◆ **Aim of the task**
Produce word for word the lines of the data below running from the one that has "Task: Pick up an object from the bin" to the one that has "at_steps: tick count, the", inclusive, and no others.

◆ **Source material**
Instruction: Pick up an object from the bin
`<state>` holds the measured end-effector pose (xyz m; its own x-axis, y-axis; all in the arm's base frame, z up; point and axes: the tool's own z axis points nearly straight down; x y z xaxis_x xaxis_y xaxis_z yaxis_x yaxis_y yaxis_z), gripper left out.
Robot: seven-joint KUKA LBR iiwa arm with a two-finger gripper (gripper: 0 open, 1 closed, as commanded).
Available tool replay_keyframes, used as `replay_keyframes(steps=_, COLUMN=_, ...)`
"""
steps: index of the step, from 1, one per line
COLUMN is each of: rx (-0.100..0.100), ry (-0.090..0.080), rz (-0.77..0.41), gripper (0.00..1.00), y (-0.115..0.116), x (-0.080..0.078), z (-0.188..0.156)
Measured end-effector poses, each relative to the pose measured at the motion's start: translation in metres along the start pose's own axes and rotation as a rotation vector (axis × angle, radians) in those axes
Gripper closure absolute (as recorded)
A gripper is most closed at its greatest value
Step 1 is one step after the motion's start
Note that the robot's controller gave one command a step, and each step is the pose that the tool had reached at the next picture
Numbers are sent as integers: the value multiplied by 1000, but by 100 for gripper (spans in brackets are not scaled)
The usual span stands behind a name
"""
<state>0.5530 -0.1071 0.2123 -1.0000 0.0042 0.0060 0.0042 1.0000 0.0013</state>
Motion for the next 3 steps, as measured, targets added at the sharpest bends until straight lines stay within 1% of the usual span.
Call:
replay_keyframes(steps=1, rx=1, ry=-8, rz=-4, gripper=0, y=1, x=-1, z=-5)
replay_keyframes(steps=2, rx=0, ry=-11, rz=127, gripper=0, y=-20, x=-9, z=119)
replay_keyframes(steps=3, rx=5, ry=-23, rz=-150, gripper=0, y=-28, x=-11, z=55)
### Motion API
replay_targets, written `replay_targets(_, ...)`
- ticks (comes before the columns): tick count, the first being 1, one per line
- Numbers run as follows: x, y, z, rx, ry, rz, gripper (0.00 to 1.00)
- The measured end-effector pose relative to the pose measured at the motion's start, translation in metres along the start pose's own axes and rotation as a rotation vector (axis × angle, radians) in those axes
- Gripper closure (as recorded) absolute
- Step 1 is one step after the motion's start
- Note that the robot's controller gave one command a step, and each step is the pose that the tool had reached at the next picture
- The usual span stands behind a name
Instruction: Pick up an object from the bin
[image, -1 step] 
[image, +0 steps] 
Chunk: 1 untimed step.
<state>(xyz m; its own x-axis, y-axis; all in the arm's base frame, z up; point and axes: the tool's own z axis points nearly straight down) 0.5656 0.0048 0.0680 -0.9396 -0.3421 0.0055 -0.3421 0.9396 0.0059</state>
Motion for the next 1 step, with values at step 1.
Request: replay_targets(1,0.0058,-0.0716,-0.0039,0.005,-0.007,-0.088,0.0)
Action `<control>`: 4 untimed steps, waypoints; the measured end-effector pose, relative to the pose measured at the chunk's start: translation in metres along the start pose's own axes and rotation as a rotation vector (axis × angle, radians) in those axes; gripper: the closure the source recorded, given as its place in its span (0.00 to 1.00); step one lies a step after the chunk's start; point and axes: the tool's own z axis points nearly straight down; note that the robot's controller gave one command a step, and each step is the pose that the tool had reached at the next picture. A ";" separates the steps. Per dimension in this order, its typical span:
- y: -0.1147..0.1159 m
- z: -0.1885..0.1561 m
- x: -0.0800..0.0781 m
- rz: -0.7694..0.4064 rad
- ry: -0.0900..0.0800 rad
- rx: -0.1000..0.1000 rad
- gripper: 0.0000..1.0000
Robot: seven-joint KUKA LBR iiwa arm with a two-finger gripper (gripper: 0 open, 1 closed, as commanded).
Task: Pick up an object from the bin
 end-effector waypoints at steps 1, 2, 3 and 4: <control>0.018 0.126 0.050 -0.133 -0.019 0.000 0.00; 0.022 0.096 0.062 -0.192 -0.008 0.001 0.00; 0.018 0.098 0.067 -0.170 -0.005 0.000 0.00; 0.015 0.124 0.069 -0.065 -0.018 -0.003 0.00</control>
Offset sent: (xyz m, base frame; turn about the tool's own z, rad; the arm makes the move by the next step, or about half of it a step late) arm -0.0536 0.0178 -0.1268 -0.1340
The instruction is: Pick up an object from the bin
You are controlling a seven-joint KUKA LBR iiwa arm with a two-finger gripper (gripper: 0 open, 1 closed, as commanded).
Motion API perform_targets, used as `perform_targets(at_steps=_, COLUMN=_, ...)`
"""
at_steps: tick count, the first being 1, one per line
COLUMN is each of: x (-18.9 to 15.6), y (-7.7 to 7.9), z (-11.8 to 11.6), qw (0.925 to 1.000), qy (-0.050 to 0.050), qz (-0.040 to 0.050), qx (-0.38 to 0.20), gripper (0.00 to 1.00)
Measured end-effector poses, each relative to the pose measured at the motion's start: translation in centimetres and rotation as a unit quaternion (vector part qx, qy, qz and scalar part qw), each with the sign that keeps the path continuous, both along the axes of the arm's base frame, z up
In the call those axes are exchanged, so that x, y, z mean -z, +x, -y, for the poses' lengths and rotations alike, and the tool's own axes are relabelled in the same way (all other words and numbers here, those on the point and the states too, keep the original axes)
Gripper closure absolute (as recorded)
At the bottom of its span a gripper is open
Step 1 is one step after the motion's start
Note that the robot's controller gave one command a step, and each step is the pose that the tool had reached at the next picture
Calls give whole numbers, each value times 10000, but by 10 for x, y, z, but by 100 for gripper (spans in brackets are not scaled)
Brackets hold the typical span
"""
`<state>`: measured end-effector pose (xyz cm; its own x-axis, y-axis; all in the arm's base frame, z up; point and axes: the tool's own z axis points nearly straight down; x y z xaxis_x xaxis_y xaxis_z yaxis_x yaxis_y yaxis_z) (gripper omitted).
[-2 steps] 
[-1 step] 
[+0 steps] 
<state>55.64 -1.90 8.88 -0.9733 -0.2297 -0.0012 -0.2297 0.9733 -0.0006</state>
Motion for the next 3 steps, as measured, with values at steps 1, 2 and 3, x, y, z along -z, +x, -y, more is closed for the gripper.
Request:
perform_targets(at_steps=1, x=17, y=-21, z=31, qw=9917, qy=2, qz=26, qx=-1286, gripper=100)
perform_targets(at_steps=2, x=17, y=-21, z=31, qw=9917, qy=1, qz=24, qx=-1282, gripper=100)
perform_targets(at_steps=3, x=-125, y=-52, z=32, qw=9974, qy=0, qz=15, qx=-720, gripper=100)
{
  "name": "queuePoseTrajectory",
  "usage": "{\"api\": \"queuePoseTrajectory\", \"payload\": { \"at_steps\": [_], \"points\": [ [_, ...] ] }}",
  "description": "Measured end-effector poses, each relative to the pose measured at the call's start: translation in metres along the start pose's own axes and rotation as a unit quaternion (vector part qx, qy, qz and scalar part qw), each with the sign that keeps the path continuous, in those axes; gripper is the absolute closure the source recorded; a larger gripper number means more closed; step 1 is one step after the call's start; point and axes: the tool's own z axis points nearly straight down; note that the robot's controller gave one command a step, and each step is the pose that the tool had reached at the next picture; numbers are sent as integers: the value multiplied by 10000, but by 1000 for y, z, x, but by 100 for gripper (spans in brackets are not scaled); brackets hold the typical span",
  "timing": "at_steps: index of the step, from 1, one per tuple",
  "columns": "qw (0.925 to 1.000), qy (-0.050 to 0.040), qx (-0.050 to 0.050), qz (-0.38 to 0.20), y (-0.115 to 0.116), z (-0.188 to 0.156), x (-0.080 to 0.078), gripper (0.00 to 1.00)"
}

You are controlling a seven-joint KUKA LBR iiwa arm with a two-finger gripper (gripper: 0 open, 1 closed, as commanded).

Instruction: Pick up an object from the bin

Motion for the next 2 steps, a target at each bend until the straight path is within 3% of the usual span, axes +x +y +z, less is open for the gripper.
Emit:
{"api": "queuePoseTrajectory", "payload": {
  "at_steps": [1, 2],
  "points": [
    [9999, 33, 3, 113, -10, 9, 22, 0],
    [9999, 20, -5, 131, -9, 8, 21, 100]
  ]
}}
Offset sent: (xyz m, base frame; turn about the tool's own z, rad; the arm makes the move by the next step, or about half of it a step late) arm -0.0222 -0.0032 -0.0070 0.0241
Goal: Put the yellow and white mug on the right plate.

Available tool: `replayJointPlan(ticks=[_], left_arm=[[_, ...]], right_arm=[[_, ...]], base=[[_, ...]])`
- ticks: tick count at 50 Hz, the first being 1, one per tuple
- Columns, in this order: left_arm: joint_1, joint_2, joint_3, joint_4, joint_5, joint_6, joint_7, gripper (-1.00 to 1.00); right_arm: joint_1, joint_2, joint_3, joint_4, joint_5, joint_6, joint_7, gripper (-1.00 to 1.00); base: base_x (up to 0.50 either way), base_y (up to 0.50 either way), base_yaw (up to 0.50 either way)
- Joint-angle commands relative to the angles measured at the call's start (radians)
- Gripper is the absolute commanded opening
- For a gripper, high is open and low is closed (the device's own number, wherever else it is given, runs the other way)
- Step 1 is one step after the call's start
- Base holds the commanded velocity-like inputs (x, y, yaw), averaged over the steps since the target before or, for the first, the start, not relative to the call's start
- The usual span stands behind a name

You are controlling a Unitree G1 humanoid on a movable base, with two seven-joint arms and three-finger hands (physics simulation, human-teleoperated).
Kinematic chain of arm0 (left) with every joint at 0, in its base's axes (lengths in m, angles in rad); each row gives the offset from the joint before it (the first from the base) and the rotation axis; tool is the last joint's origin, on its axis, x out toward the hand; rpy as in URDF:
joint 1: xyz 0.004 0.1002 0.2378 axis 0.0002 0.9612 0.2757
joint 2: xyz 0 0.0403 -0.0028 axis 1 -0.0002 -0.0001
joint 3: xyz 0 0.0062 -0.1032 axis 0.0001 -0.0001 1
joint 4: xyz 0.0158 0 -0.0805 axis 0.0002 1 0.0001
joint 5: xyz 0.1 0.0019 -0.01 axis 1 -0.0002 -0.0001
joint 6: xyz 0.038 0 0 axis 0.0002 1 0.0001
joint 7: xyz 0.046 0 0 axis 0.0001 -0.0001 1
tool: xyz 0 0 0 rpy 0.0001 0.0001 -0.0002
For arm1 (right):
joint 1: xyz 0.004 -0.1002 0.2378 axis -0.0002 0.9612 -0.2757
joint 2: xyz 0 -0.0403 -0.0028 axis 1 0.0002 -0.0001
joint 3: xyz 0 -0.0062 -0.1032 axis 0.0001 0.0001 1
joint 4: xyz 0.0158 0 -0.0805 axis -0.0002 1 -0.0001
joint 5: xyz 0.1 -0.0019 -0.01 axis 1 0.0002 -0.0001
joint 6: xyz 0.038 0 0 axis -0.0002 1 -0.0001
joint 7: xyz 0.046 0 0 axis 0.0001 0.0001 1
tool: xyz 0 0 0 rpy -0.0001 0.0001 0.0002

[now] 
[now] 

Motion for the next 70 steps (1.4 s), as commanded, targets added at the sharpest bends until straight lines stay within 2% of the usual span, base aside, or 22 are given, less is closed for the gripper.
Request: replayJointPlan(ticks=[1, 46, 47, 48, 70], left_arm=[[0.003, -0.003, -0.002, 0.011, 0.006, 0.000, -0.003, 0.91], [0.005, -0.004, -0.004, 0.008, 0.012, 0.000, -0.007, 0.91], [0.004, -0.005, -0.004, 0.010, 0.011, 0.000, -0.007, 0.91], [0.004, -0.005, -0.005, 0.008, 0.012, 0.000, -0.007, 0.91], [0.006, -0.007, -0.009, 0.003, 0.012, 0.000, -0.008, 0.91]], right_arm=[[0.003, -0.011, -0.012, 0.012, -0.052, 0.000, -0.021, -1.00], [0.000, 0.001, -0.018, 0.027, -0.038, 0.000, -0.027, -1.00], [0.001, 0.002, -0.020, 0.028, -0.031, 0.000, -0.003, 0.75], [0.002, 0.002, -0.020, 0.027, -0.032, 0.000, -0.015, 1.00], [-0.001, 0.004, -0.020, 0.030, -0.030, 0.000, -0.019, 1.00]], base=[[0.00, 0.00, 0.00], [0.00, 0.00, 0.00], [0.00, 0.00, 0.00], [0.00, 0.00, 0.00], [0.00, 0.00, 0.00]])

◆ **Result for this task**
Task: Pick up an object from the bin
 end-effector waypoints at steps 1, 2, 3 and 4: <control>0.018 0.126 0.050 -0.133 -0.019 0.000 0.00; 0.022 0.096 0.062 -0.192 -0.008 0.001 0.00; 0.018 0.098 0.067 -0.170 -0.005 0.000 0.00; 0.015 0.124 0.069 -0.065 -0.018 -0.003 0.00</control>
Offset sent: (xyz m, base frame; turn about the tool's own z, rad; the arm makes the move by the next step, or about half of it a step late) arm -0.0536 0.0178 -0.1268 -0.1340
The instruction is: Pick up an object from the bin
You are controlling a seven-joint KUKA LBR iiwa arm with a two-finger gripper (gripper: 0 open, 1 closed, as commanded).
Motion API perform_targets, used as `perform_targets(at_steps=_, COLUMN=_, ...)`
"""
at_steps: tick count, the first being 1, one per line

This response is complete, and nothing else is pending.